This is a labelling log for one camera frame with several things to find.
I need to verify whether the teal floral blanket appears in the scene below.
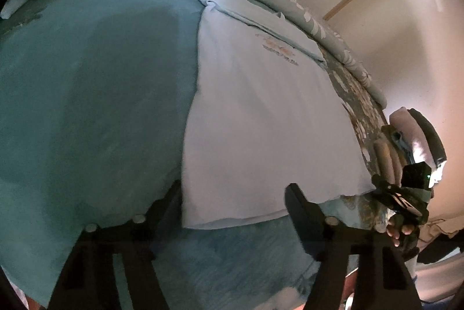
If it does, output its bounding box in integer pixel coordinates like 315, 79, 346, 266
0, 0, 388, 310

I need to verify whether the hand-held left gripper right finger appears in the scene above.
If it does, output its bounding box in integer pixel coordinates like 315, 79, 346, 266
284, 183, 423, 310

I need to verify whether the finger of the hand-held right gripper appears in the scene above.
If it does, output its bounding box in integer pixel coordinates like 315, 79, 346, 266
371, 174, 394, 198

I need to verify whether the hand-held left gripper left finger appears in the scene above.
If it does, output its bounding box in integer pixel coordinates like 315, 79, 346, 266
47, 180, 182, 310

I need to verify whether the teal cloth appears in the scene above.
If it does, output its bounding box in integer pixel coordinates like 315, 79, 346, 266
389, 129, 408, 153

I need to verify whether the light blue t-shirt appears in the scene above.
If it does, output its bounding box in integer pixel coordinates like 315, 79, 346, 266
180, 0, 378, 230

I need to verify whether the person's right hand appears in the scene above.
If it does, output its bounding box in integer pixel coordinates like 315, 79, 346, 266
386, 217, 414, 248

PROBLEM
If an entry above holds a picture, leave that picture out and print the rest exactly.

TASK ANSWER
This is a labelling log for one camera frame with several things to find.
I need to verify whether the teal floral blanket appears in the scene below.
If it does, output its bounding box in integer pixel coordinates like 315, 79, 346, 266
0, 0, 388, 310

I need to verify whether the hand-held left gripper right finger appears in the scene above.
If it does, output its bounding box in integer pixel coordinates like 315, 79, 346, 266
284, 183, 423, 310

I need to verify whether the finger of the hand-held right gripper appears in the scene above.
If it does, output its bounding box in integer pixel coordinates like 315, 79, 346, 266
371, 174, 394, 198

I need to verify whether the hand-held left gripper left finger appears in the scene above.
If it does, output its bounding box in integer pixel coordinates like 315, 79, 346, 266
47, 180, 182, 310

I need to verify whether the teal cloth appears in the scene above.
If it does, output its bounding box in integer pixel coordinates like 315, 79, 346, 266
389, 129, 408, 153

I need to verify whether the light blue t-shirt appears in the scene above.
If it does, output its bounding box in integer pixel coordinates like 315, 79, 346, 266
180, 0, 378, 230

I need to verify whether the person's right hand appears in the scene above.
If it does, output its bounding box in integer pixel coordinates like 315, 79, 346, 266
386, 217, 414, 248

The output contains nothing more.